Great information. I remember reading a book where the people lived 5 miles away and it too far to travel home that night. I live about 4 kms (3 miles?) out of town and think nothing of going in to town to get the forgotten pint of milk. I suppose in Regency times, I just went out and milked the cow. I Live in southern Tasmania and before roads were made (early 20th cent) all the small towns around the coast were provisioned by sea from Hobart. Never mind the bumpy roads, you were more likely to get sea sick.

Jo Beverley

Thanks for the info on bearskin, Isabel! Sounds nice and warm.

Jo

Jo Beverley

On smoothing out roads, the wide-wheeled wagons did some of the work. At some point, but certainly by the regency, they were paid so much a mile as long as their wheels were wide enough.

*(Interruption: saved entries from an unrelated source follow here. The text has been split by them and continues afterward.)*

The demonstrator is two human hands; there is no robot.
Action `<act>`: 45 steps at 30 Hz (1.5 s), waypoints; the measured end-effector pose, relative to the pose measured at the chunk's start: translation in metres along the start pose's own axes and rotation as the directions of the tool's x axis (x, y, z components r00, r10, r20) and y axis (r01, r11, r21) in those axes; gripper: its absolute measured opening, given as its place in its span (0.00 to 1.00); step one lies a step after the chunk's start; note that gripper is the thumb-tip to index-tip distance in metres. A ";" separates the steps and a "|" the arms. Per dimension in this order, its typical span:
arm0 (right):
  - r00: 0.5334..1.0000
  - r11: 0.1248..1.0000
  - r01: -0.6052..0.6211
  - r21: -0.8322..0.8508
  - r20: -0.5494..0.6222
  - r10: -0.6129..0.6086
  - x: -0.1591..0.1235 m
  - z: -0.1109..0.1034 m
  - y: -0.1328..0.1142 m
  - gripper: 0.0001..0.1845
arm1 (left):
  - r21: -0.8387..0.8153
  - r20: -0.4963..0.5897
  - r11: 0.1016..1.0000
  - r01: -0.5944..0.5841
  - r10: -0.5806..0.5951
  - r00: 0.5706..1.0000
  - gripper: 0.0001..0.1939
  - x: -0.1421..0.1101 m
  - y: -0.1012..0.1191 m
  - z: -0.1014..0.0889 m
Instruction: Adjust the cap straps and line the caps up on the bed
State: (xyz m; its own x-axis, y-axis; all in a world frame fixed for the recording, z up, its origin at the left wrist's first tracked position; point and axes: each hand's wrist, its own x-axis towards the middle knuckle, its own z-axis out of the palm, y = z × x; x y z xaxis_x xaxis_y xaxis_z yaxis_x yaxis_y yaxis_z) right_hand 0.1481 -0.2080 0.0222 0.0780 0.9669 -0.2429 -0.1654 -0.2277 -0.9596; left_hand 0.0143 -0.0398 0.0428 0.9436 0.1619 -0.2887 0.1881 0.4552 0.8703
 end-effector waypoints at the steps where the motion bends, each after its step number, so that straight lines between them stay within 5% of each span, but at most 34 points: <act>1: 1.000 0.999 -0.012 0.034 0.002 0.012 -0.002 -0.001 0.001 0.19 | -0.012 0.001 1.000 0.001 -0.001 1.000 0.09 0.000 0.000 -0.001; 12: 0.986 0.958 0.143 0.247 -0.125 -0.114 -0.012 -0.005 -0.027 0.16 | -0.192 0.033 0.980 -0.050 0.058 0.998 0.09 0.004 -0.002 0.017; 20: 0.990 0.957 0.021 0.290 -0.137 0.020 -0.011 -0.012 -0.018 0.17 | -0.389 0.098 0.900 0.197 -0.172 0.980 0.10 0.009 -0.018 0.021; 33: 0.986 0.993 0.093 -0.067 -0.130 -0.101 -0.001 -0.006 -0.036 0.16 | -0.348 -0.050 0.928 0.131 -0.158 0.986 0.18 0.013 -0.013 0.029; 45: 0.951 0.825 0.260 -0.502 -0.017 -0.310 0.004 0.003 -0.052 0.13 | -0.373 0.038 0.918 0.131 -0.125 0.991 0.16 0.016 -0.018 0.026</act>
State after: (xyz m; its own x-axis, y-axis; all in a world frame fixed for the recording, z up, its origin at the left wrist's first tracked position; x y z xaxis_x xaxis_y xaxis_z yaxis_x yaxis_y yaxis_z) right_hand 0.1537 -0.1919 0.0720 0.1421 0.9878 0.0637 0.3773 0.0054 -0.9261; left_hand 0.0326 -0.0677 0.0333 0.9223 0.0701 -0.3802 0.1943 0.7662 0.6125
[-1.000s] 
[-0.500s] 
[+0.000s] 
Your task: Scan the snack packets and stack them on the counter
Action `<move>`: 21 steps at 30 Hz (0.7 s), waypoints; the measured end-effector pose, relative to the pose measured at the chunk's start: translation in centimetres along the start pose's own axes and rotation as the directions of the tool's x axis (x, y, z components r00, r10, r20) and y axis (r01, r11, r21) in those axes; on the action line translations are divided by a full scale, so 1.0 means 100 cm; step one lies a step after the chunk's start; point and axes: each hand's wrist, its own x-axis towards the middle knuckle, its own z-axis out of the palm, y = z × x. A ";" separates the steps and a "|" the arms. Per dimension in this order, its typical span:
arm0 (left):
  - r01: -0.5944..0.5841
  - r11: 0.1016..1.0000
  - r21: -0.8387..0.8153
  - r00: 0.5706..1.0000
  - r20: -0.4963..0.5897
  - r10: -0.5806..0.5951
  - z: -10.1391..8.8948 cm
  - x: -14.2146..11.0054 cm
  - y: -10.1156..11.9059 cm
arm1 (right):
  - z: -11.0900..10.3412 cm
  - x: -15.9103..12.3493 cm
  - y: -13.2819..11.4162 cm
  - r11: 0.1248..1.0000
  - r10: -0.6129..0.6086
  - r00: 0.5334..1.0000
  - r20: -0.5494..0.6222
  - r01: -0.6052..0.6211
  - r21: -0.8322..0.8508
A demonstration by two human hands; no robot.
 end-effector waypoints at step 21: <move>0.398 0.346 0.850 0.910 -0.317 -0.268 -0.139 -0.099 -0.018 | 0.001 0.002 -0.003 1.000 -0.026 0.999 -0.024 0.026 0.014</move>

Jenny, I think they could do 5 miles if they wanted to, but weather and safety were considerations. But as long as the road or track was firm it probably wouldn't take more than an hour on a horse or by carriage. Even walking it would be less than 2 hours, and they were great walkers! But one can certainly see why they might choose not to make such a journey at night.

Jo

Peg from DC

The funniest mistake about travel time that I've run into was in the Kevin Costner remake of Robin Hood. They arrive in England at the White Cliffs of Dover (unmistakeable) and the next day are shown hiking along the Roman Wall!

Georgette Heyer, who did do her research, has one of her characters refer to "15 mile an hour tits" as an example of high speed, so that was probably the top speed available with a racing curricle and one's own horses on a good turnpike.